C. TINGKAT DAYA SAING
Peringkat
daya saing yang semakin menurun mengindikasikan bahwa daya saing Indonesia di
perdagangan internasional semakin menurun. Kekayaaan alam yang melimpah
sepertinya kurang berperan dalam peningkatan daya saing Indonesia. Hal ini
mengindikasikan adanya hambatan yang menyebabkan daya saing Indonesia menurun.
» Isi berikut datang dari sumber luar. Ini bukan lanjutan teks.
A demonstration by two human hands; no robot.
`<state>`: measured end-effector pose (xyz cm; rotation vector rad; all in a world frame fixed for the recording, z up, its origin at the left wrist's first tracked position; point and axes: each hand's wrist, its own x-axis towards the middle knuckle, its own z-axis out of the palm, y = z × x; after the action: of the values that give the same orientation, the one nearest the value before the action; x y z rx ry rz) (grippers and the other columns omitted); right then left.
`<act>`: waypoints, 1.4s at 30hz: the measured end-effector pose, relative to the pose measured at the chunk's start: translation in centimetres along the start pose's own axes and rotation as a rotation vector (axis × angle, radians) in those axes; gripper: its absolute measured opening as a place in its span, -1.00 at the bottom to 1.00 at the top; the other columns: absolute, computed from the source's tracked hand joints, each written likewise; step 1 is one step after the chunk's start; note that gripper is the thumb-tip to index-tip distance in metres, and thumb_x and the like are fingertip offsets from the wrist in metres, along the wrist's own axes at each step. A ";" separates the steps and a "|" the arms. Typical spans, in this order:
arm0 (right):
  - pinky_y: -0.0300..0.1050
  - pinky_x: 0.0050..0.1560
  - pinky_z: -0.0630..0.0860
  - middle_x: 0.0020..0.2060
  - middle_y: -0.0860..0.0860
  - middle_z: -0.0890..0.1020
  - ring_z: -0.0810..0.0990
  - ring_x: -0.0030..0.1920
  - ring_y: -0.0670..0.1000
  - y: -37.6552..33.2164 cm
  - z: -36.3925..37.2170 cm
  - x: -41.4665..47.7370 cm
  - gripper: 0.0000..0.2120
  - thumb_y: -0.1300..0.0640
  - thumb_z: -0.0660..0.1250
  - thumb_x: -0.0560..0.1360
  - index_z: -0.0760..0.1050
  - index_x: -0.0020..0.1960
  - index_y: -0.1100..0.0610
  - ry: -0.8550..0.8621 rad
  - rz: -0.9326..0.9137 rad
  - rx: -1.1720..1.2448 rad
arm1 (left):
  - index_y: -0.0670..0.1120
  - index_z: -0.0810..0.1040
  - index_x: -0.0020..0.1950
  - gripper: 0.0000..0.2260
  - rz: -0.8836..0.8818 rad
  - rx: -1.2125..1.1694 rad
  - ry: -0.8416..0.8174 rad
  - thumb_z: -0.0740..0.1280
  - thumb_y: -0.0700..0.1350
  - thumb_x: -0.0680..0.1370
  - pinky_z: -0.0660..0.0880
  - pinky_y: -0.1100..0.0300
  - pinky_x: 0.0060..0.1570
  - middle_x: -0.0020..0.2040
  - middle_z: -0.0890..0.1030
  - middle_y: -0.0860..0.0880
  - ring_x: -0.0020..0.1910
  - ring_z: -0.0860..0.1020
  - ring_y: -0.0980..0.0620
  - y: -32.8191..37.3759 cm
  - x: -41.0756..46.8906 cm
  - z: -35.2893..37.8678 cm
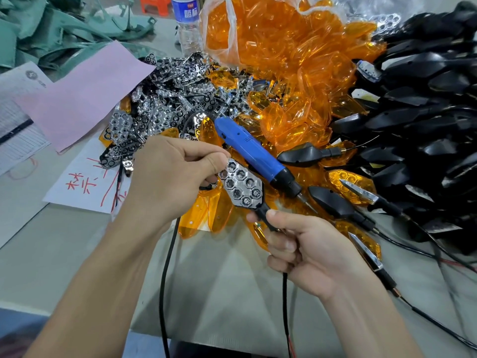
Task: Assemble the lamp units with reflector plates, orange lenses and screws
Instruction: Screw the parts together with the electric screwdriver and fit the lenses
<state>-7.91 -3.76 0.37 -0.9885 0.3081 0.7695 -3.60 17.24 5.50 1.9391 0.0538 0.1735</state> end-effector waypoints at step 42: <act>-0.19 -0.47 0.14 -0.55 -0.05 0.26 0.13 -0.56 -0.08 -0.2 0.4 -0.4 -0.76 0.06 0.38 0.45 0.73 -0.03 0.18 -0.074 0.021 0.017 | 0.07 0.61 0.38 -0.63 0.098 -0.032 0.366 0.34 0.06 0.58 0.55 0.34 0.15 0.13 0.67 0.31 0.15 0.61 0.33 -2.0 -3.5 4.7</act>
<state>-8.02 -3.69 0.92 -0.9399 0.2605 0.8201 -6.26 13.22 1.62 1.8577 0.1974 0.5897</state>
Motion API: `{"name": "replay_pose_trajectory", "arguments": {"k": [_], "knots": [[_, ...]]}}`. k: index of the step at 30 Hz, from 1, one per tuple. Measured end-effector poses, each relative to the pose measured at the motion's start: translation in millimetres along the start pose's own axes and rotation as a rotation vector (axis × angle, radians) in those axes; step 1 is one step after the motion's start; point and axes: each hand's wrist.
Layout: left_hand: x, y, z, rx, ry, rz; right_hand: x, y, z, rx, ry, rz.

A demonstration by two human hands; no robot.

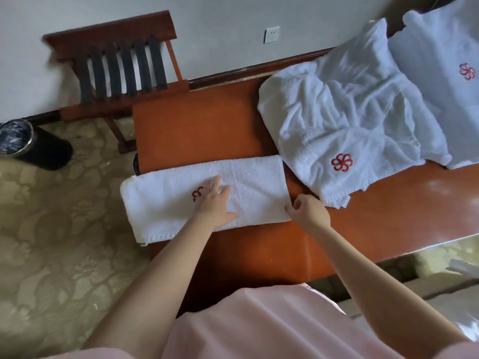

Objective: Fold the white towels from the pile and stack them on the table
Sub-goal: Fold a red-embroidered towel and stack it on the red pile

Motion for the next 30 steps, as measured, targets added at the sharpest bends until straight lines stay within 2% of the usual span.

Peran pemerintah dalam mengupayakan peningkatan daya saing seharusnya dapat
meningkatkan daya saing produk Indonesia di perdagangan internasional. Permasalahan
yang ada di Indonesia dalam kaitannya pada peningkatan daya saing Indonesia
adalah:
1. Bagaimana kekayaan alam Indonesia berperan dalam meningkatkan daya
saing? Mengapa Indonesia yang dikenal memiliki kekayaan alam yang berlimpah
akan tetapi daya saingnya rendah?
2. Hambatan apakah yang menyebabkan produk Indonesia kalah bersaing di
pasar internasional?
3. Bagaimana peran pemerintah dalam upaya meningkatkan daya saing
Indonesia?
1. Kekayaan alam tidak menjamin suatu negara memiliki keunggulan bersaing.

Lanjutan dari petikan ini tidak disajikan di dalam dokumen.